TRY IT: Please work out how many of the lines below include "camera". Only the number should be given.

SOURCE DATA:
####################

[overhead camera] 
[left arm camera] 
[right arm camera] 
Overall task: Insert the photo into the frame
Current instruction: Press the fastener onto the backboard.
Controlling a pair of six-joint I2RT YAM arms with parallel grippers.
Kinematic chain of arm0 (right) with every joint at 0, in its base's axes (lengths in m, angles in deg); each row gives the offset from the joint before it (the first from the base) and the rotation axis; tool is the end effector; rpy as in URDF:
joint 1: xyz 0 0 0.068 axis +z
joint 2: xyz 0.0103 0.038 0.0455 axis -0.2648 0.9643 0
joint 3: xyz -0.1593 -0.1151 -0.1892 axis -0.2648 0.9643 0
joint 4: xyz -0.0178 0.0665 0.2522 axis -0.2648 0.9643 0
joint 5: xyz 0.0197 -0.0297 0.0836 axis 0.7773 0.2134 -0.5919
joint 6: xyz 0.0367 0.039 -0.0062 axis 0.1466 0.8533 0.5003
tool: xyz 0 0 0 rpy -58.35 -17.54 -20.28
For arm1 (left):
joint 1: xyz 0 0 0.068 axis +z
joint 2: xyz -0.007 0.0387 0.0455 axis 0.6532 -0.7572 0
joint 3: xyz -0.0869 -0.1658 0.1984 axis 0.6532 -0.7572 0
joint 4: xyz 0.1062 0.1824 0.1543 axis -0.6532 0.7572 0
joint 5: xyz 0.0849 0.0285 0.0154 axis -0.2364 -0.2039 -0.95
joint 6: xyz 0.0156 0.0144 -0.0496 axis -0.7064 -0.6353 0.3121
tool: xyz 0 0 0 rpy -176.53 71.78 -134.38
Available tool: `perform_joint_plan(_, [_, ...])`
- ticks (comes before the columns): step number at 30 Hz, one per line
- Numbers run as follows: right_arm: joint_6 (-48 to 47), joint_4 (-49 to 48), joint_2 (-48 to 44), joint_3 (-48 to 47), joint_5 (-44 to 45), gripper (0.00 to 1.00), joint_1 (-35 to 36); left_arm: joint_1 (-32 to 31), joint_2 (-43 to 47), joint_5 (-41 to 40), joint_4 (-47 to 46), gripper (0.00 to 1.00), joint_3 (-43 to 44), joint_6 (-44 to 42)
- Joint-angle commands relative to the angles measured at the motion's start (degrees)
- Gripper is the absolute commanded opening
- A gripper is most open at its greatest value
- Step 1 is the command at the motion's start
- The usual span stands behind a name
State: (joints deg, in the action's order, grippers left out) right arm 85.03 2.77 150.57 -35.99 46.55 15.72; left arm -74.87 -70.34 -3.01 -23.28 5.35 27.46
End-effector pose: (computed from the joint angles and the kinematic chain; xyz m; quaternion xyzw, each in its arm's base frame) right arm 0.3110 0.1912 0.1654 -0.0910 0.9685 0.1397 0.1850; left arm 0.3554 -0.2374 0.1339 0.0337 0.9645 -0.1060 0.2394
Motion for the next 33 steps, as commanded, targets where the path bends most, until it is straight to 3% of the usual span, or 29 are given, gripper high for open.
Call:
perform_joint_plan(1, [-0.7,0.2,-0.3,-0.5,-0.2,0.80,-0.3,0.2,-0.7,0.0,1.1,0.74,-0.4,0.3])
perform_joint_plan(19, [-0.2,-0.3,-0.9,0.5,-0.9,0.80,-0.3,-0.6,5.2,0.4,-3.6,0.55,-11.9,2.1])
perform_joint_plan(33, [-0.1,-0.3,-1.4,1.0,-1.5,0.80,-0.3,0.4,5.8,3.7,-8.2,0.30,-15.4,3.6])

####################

EXERCISE SOLUTION: 3